The technology on Bas-Lag is wide and varied and evolves over the course of the books. In Perdido Street Station the primary piece of weaponry is the flintlock musket; by the time of Iron Council militia are armed with what appears to be percussion cap weaponry in the form of motorguns and pepperpot revolvers.

On pg. 229 of Perdido Street Station Isaac states: "That's where they dropped the colourbomb in 1545. That's what they said put an end to the Pirate Wars, but to be honest with you, Yag, they'd been over for a year before that [...]". In Iron Council, the science behind colourbombs is referred to as a "lost science."

Another power source is The Torque, mentioned on pg. 225, a mysterious energy plaguing the Cacotopic Stain that might be compared to radiation.
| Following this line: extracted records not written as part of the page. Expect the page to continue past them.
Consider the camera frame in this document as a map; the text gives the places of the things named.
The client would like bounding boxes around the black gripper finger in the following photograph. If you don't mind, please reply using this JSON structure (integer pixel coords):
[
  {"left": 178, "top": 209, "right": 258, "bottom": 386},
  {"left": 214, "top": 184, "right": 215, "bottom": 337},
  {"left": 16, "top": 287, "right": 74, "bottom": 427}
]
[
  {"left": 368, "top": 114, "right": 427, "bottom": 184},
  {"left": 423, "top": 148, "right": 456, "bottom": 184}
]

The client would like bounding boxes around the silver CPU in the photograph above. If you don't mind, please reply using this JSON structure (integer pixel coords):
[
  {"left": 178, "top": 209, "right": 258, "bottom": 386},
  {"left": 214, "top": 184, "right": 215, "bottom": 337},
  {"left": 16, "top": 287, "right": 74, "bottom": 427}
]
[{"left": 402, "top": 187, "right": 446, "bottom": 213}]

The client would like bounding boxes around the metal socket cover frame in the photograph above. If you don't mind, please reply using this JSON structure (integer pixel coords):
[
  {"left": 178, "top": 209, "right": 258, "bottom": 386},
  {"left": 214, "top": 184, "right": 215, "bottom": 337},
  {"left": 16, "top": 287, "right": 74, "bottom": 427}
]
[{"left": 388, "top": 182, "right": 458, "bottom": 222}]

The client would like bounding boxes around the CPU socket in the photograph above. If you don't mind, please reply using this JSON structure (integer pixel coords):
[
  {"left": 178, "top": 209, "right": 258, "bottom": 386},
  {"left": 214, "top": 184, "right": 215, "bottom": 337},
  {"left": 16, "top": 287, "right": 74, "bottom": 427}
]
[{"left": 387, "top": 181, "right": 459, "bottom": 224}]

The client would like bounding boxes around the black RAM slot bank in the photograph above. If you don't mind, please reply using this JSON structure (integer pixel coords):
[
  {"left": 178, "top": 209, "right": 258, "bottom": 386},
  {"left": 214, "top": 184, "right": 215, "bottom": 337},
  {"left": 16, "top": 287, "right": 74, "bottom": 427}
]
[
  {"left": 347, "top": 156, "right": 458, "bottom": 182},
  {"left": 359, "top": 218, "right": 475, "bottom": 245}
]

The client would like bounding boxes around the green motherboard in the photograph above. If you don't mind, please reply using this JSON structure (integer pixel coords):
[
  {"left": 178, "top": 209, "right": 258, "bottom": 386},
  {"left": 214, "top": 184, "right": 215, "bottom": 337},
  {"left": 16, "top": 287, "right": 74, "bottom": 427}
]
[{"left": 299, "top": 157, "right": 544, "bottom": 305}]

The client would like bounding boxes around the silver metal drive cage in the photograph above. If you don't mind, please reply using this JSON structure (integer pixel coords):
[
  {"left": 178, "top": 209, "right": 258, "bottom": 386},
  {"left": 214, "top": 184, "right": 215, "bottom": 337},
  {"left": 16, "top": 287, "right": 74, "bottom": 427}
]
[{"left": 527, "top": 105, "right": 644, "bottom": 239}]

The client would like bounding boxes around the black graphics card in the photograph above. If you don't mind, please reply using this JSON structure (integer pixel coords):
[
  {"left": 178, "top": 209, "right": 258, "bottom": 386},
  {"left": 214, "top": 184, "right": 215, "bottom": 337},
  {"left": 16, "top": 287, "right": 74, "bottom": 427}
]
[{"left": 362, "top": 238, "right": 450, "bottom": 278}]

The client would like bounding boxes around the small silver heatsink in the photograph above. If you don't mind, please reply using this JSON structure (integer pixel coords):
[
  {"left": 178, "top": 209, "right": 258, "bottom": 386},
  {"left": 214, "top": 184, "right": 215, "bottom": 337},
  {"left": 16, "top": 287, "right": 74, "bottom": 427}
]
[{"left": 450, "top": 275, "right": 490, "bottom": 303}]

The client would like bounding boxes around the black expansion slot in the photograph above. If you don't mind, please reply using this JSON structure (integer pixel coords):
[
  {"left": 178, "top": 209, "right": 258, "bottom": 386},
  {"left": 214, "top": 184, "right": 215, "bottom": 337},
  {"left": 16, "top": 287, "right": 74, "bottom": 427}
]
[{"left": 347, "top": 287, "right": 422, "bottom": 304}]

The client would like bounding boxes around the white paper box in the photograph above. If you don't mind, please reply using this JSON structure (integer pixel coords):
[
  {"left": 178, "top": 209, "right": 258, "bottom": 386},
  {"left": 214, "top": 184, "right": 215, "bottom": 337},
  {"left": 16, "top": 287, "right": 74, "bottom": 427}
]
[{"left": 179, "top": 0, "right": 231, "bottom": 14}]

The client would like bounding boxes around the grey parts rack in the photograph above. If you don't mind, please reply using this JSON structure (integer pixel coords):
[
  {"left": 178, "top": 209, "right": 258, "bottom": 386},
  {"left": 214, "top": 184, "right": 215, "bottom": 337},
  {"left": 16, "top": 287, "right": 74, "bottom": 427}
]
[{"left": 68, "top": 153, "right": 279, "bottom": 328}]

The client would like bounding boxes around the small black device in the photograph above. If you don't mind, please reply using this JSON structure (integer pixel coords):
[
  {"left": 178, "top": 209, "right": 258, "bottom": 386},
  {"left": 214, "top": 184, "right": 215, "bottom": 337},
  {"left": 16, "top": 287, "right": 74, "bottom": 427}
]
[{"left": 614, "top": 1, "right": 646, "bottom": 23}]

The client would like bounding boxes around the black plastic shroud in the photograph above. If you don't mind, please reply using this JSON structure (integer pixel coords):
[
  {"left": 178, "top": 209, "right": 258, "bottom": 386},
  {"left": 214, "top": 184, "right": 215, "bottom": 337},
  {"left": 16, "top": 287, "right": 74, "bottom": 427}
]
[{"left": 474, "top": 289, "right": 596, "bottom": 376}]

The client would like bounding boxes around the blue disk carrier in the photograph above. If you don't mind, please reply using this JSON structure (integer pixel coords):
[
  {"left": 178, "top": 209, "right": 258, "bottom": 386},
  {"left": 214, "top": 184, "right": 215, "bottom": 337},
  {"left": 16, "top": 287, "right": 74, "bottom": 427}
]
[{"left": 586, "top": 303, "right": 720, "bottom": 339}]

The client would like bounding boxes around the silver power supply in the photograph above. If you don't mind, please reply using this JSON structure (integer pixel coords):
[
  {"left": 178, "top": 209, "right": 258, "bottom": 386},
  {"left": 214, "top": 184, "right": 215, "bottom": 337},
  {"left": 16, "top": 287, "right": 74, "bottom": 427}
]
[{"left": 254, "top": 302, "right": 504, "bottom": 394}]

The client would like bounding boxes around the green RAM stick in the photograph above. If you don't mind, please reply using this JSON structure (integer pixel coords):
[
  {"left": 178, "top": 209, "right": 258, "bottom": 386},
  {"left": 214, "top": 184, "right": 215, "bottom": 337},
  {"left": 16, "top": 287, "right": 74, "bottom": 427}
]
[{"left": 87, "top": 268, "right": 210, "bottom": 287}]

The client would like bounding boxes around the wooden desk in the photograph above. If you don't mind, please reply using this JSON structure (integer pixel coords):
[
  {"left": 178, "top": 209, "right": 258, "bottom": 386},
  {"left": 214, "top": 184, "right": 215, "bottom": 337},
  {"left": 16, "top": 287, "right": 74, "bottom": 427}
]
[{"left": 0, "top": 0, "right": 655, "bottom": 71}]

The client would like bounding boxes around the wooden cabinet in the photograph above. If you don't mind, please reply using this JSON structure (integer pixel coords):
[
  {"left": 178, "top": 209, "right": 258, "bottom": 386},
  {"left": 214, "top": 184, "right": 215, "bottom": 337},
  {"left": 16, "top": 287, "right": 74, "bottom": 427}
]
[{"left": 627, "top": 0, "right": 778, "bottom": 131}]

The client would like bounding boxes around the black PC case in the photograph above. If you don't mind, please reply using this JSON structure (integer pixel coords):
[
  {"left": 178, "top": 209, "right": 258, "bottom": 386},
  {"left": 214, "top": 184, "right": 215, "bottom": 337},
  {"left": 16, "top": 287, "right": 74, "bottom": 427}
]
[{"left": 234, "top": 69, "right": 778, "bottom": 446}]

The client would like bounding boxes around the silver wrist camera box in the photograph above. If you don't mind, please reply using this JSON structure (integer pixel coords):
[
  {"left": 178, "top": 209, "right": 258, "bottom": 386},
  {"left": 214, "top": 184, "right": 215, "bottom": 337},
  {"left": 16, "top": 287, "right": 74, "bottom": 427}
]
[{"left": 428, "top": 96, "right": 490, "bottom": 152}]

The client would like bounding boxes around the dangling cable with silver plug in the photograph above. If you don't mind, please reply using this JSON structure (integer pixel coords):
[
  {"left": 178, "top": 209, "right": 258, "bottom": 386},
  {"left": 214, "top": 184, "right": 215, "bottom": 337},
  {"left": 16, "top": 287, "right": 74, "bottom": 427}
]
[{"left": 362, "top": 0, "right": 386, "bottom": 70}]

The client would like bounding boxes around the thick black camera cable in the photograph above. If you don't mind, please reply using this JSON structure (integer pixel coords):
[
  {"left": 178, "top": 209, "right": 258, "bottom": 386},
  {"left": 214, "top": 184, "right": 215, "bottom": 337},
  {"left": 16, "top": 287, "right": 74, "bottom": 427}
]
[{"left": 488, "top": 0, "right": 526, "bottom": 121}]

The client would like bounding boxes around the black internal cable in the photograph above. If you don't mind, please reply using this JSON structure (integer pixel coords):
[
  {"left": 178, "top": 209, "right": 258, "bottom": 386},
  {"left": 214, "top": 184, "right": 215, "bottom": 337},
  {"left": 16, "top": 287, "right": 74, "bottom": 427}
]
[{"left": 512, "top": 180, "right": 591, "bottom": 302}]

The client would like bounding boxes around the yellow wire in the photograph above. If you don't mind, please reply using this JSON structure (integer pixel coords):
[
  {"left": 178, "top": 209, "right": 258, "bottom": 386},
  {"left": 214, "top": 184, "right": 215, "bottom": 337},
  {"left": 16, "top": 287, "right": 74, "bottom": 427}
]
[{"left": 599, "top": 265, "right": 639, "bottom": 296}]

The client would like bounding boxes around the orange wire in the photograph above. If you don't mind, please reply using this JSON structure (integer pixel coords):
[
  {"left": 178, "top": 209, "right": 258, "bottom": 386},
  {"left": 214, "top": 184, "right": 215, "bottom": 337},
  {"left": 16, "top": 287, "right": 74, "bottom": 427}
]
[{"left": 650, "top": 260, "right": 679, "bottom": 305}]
Torque leads to strange mutations, altering both living creatures and the inanimate environment: for example, during Iron Council, a railway carriage and its three occupants are transmogrified by the Torque into a blob of semi-solid matter containing three nuclei. Another implication of dropping the colourbomb is that it was done to hide the extent of the torque weapon's devastation of city of Suroch, which was later revealed to be the unnamed opponent in the Pirate Wars.

In all three novels there are also several mentions of clockwork gems, metaclockwork, sentient robot-like constructs operating with difference engines, and many other inexplicable or fantastic instances of science, magic and combination of both.

In Iron Council, Miéville dedicates a lot of attention to the magic art of golemancy, explaining the logic behind the art and its difference to the calling and control of elementals.